WORK TO COMPLETE. Could you return each line below without altering a word?

RECORDS SHOWN START

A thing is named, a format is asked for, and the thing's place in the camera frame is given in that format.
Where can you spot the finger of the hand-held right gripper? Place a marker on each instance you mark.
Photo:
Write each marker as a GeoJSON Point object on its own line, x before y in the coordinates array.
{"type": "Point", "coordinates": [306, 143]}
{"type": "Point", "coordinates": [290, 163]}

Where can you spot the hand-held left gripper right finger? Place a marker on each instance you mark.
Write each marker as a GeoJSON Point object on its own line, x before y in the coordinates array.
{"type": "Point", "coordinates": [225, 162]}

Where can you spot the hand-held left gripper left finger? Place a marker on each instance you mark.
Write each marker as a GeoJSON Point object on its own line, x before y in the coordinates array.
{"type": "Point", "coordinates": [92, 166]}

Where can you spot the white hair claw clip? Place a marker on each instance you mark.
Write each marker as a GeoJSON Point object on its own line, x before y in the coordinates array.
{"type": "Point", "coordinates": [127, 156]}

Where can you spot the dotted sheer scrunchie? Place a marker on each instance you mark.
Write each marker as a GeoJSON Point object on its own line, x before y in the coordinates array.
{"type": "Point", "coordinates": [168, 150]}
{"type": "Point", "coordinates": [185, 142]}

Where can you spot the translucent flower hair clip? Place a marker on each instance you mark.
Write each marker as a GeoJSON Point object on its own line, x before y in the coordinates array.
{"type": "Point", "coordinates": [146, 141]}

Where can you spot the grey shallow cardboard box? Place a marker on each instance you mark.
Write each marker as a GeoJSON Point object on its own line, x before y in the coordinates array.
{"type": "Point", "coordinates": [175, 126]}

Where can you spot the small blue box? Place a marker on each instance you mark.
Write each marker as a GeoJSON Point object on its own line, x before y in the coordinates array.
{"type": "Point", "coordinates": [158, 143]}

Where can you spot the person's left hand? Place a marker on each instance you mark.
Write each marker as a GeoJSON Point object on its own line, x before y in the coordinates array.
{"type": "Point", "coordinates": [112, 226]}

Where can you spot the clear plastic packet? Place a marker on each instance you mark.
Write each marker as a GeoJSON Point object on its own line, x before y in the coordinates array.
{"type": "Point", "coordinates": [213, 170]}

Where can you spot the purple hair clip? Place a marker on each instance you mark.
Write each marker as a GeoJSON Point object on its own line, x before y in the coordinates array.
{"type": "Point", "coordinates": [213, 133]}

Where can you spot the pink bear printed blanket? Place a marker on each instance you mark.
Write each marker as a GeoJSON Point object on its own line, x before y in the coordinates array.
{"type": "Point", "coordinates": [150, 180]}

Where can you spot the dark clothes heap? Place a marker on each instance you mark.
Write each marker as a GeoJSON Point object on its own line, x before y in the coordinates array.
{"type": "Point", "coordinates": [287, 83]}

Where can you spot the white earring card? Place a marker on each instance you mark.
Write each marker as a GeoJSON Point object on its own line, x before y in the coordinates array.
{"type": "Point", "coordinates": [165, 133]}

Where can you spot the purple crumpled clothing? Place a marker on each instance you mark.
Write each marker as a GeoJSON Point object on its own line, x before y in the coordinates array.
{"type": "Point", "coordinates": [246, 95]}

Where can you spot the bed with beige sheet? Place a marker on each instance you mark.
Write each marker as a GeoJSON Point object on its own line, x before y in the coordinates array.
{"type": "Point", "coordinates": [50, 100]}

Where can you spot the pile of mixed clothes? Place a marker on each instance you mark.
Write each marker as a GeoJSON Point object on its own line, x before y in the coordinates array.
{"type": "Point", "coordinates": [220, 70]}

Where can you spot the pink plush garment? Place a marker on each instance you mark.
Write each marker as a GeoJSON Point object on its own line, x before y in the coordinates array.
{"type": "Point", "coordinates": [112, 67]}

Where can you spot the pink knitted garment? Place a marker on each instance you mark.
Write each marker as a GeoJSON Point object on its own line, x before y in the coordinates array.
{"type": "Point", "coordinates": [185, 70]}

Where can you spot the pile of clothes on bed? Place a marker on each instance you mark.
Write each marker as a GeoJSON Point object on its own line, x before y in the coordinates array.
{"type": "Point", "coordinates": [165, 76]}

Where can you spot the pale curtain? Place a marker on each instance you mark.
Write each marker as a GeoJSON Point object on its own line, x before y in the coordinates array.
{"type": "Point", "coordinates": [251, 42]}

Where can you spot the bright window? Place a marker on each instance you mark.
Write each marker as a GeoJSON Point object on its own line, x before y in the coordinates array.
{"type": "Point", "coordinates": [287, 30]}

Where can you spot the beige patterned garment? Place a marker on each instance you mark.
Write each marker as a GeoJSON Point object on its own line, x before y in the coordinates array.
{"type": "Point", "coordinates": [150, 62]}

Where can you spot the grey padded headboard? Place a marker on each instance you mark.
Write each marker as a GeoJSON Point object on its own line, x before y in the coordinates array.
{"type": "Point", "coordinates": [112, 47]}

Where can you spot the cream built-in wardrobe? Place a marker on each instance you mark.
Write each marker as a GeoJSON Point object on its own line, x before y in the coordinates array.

RECORDS SHOWN END

SOLUTION BELOW.
A thing is named, a format is asked for, and the thing's place in the camera frame is given in that format.
Where can you spot the finger of the hand-held right gripper? Place a marker on each instance you mark.
Photo:
Write each marker as a GeoJSON Point object on its own line, x before y in the coordinates array.
{"type": "Point", "coordinates": [306, 143]}
{"type": "Point", "coordinates": [290, 163]}

Where can you spot the hand-held left gripper right finger? Place a marker on each instance you mark.
Write each marker as a GeoJSON Point object on its own line, x before y in the coordinates array.
{"type": "Point", "coordinates": [225, 162]}

Where can you spot the hand-held left gripper left finger? Place a marker on each instance you mark.
Write each marker as a GeoJSON Point object on its own line, x before y in the coordinates array.
{"type": "Point", "coordinates": [92, 166]}

Where can you spot the white hair claw clip? Place a marker on each instance you mark.
Write each marker as a GeoJSON Point object on its own line, x before y in the coordinates array.
{"type": "Point", "coordinates": [127, 156]}

Where can you spot the dotted sheer scrunchie? Place a marker on each instance you mark.
Write each marker as a GeoJSON Point object on its own line, x before y in the coordinates array.
{"type": "Point", "coordinates": [168, 150]}
{"type": "Point", "coordinates": [185, 142]}

Where can you spot the translucent flower hair clip? Place a marker on each instance you mark.
Write each marker as a GeoJSON Point object on its own line, x before y in the coordinates array.
{"type": "Point", "coordinates": [146, 141]}

Where can you spot the grey shallow cardboard box? Place a marker on each instance you mark.
Write each marker as a GeoJSON Point object on its own line, x before y in the coordinates array.
{"type": "Point", "coordinates": [175, 126]}

Where can you spot the small blue box? Place a marker on each instance you mark.
Write each marker as a GeoJSON Point object on its own line, x before y in the coordinates array.
{"type": "Point", "coordinates": [158, 143]}

Where can you spot the person's left hand? Place a marker on each instance you mark.
Write each marker as a GeoJSON Point object on its own line, x before y in the coordinates array.
{"type": "Point", "coordinates": [112, 226]}

Where can you spot the clear plastic packet? Place a marker on each instance you mark.
Write each marker as a GeoJSON Point object on its own line, x before y in the coordinates array.
{"type": "Point", "coordinates": [213, 170]}

Where can you spot the purple hair clip? Place a marker on each instance you mark.
Write each marker as a GeoJSON Point object on its own line, x before y in the coordinates array.
{"type": "Point", "coordinates": [213, 133]}

Where can you spot the pink bear printed blanket? Place a marker on each instance you mark.
Write each marker as a GeoJSON Point object on its own line, x before y in the coordinates array.
{"type": "Point", "coordinates": [150, 180]}

Where can you spot the dark clothes heap? Place a marker on each instance you mark.
Write each marker as a GeoJSON Point object on its own line, x before y in the coordinates array.
{"type": "Point", "coordinates": [287, 83]}

Where can you spot the white earring card? Place a marker on each instance you mark.
Write each marker as a GeoJSON Point object on its own line, x before y in the coordinates array.
{"type": "Point", "coordinates": [165, 133]}

Where can you spot the purple crumpled clothing? Place a marker on each instance you mark.
Write each marker as a GeoJSON Point object on its own line, x before y in the coordinates array.
{"type": "Point", "coordinates": [246, 95]}

Where can you spot the bed with beige sheet? Place a marker on each instance you mark.
Write each marker as a GeoJSON Point object on its own line, x before y in the coordinates array.
{"type": "Point", "coordinates": [50, 100]}

Where can you spot the pile of mixed clothes? Place a marker on each instance you mark.
Write each marker as a GeoJSON Point object on its own line, x before y in the coordinates array.
{"type": "Point", "coordinates": [220, 70]}

Where can you spot the pink plush garment? Place a marker on each instance you mark.
Write each marker as a GeoJSON Point object on its own line, x before y in the coordinates array.
{"type": "Point", "coordinates": [112, 67]}

Where can you spot the pink knitted garment? Place a marker on each instance you mark.
Write each marker as a GeoJSON Point object on its own line, x before y in the coordinates array.
{"type": "Point", "coordinates": [185, 70]}

Where can you spot the pile of clothes on bed? Place a marker on each instance you mark.
Write each marker as a GeoJSON Point object on its own line, x before y in the coordinates array.
{"type": "Point", "coordinates": [165, 76]}

Where can you spot the pale curtain? Place a marker on each instance you mark.
Write each marker as a GeoJSON Point object on its own line, x before y in the coordinates array.
{"type": "Point", "coordinates": [251, 42]}

Where can you spot the bright window? Place a marker on each instance you mark.
Write each marker as a GeoJSON Point object on its own line, x before y in the coordinates array.
{"type": "Point", "coordinates": [287, 30]}

Where can you spot the beige patterned garment? Place a marker on each instance you mark.
Write each marker as a GeoJSON Point object on its own line, x before y in the coordinates array.
{"type": "Point", "coordinates": [150, 62]}

Where can you spot the grey padded headboard? Place a marker on each instance you mark.
Write each marker as a GeoJSON Point object on its own line, x before y in the coordinates array.
{"type": "Point", "coordinates": [112, 47]}

Where can you spot the cream built-in wardrobe? Place a marker on each instance you mark.
Write each marker as a GeoJSON Point object on its own line, x before y in the coordinates array.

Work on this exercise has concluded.